→ PROBLEM DETAILS: Every line from the line containing "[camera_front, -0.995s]" through the end of the data is to be reproduced exactly, excluding pictures.

══════

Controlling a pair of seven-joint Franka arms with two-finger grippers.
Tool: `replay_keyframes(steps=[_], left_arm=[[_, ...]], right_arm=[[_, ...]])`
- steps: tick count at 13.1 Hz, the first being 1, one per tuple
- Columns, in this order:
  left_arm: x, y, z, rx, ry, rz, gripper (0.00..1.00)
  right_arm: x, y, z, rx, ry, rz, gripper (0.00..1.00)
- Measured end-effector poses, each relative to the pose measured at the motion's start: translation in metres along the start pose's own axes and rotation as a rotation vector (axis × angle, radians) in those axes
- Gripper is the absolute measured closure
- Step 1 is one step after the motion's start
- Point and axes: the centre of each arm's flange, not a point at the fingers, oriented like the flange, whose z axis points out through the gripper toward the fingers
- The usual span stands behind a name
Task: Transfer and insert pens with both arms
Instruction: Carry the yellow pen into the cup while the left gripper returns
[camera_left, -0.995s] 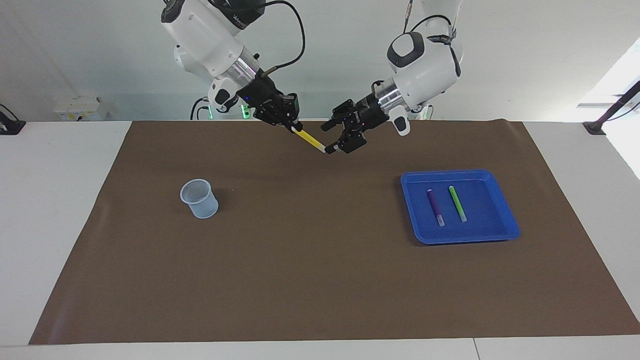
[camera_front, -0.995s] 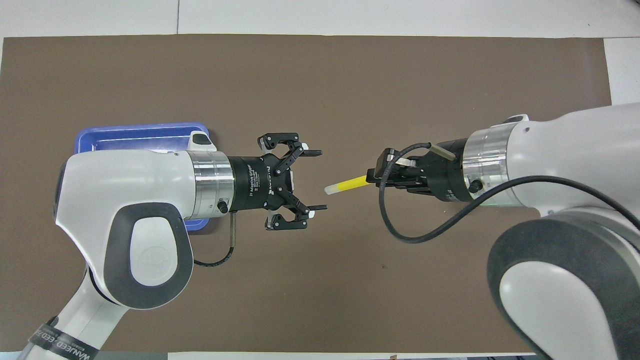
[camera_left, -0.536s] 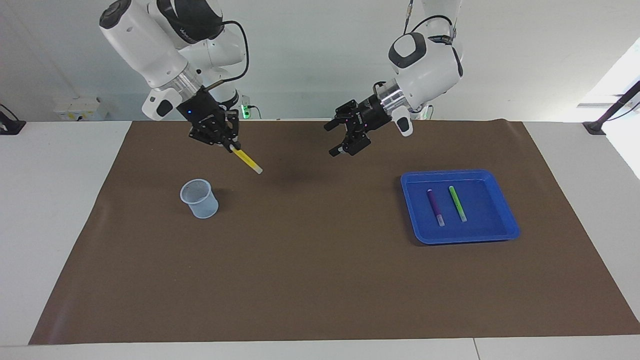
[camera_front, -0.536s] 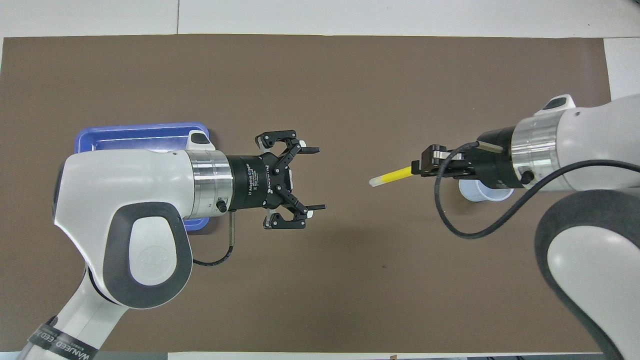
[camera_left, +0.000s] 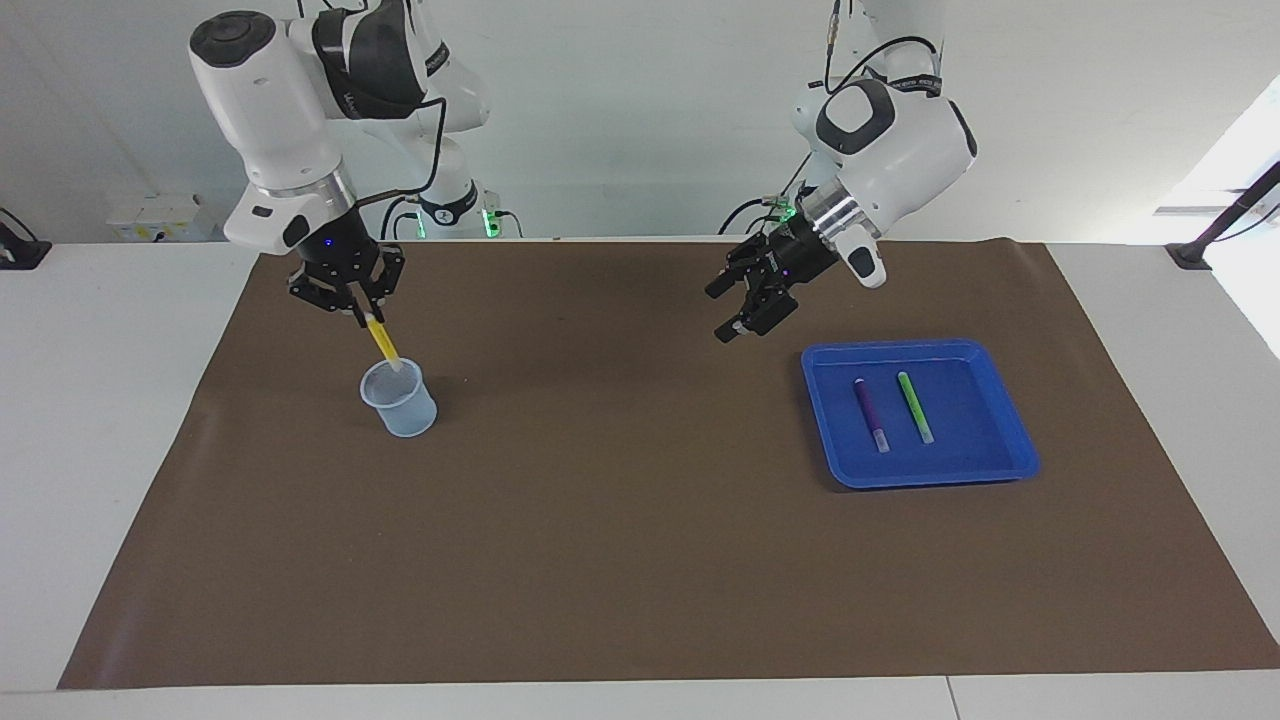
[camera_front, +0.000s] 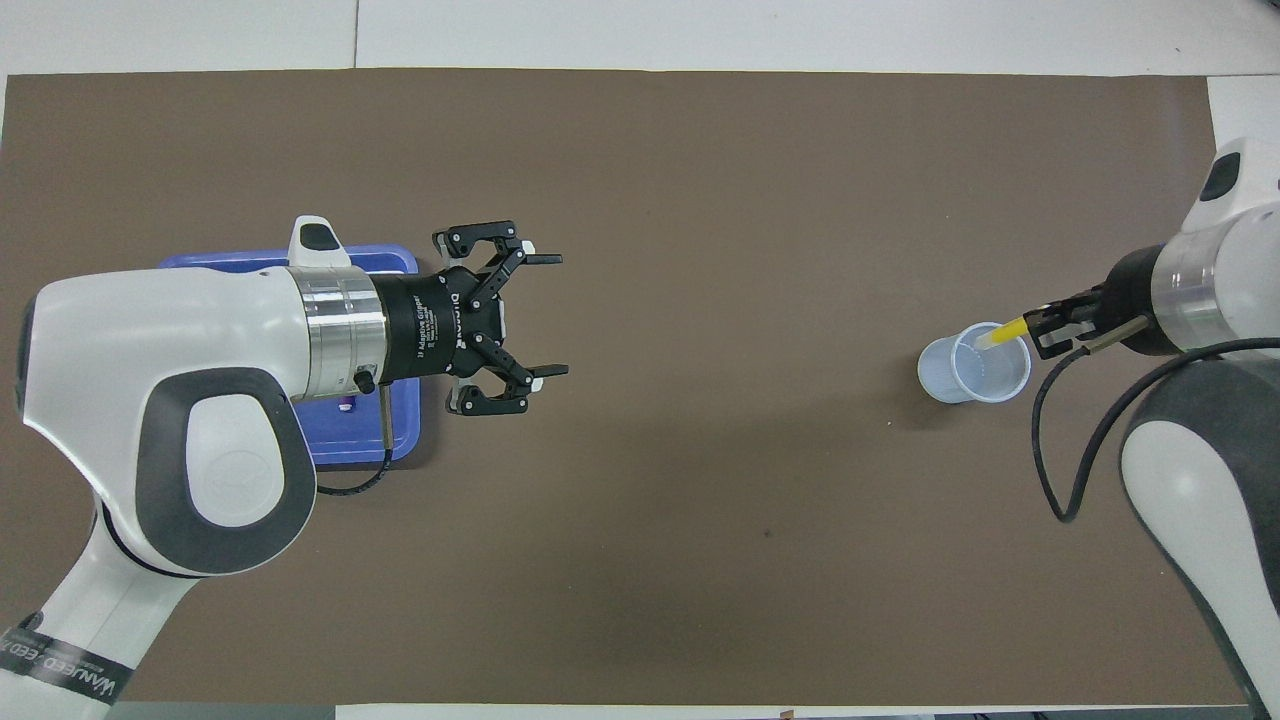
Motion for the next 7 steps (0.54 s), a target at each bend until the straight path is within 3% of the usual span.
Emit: replay_keyframes(steps=[2, 7], left_arm=[[0.018, -0.003, -0.004, 0.066, 0.036, 0.121, 0.0], [0.119, -0.006, -0.038, 0.234, 0.145, 0.44, 0.0]], right_arm=[[-0.006, 0.013, 0.022, 0.008, -0.022, -0.002, 0.83], [-0.017, 0.008, 0.088, 0.025, -0.064, -0.003, 0.83]])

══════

→ RESULT FOR THIS EXERCISE:
[camera_front, -0.995s] 
[camera_left, -0.536s] 
[camera_front, -0.536s] 
[camera_left, +0.000s] 
[camera_front, +0.000s] 
Motion for the next 7 steps (0.54 s), a target at each bend until the straight path is within 3% of the usual span.
Emit: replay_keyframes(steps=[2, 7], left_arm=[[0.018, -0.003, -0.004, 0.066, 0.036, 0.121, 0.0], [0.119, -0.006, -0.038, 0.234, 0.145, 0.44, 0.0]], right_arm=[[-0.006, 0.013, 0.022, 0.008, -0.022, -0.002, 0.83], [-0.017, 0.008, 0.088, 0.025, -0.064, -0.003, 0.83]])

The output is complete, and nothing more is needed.